The plots shown above help us identify the order of the SARIMA model. We plot the ACF graph to give us *q* and *Q*, and the PACF value to give us *p* and *P*. From the plots, I decided to try a range of models, including:

• SARIMA(0,1,0)(2,1,1)12
• SARIMA(1,1,0)(2,1,1)12
• SARIMA(2,1,0)(2,1,1)12
• SARIMA(3,1,0)(2,1,1)12
• SARIMA(4,1,0)(2,1,1)12

Of these models, those with p = 2 and p = 4 were of the lowest AIC/ BIC values, so I'll go with p = 2, because simpler models are generally better.

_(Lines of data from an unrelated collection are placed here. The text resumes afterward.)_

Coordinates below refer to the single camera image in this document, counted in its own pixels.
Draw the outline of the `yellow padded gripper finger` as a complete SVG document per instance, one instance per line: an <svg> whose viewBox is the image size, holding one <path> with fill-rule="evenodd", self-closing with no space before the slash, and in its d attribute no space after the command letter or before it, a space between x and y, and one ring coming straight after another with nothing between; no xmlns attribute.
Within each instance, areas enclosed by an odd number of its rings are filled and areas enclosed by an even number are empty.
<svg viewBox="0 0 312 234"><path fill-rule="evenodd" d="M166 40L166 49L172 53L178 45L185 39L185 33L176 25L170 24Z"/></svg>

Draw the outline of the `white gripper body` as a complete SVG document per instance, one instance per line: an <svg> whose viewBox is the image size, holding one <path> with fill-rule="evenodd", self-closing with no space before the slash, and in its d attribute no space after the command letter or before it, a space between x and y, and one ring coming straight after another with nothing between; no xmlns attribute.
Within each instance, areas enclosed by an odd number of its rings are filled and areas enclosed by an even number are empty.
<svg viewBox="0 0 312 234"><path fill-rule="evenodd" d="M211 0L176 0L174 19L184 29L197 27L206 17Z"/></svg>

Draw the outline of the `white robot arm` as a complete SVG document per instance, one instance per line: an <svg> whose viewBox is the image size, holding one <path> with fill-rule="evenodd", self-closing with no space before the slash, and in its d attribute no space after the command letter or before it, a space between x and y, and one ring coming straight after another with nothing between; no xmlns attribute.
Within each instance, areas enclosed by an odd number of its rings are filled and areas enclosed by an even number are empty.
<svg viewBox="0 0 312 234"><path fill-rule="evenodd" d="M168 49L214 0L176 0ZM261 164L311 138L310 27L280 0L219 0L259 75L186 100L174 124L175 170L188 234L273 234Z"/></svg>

However, the fitted model reports 5 coefficients, 3 of which are not statistically significant, suggesting it isn't a very good model.

The equation for this is horrifically long:

X_t= .91X_t-1 -.13X_t-2 + .22X_t-3 + 1.13X_t-12 + .97X_t-13 + .02X_t-14 -.13X_t-15 +.15X_t-24 + .06X_t-25 -.015X_t-26 -.007X_t-27 -.06X_t-36 +.055X_t-37 + .008X_t-38 + .01X_t-39 + w_t + X_t-12

The following figure contains the diagnostic plots of this model. The top panel shows that the residuals are centered around 0. There is a higher variance of these residuals around the middle of the time span, which may be an issue.

The ACF of the residuals looks good, as all values are inside the confidence interval - this means the residuals are stationary.

The Q-Q plot lies along the straight line for most of its values, which is also a good sign.

Finally, the last plot shows Ljung-Box statistics. These are all significant, suggesting we have a good model fit.

R's auto.arima() function returned a best fit as ARIMA(0,1,0)(2,0,0)[12]. The following figure shows the diagnostic plots of this suggested model. Interestingly, this model has higher AIC and BIC values than the one I show above, so it may not be as good of a model. This may show in the Ljung-Box statistics plot, where none of the values are significant.

The equation for this auto.arima() model is :

X_t= X_t-1 + .32X_t-12 -.32X_t-13 +.25X_t-24 - .25X_t-25 + w_t -.0081

The following figure shows google searches for US unemployment forecasted over the next three years using the ARIMA(2,1,0)(2,1,1)[12], that had the lowest AIC/ BIC values.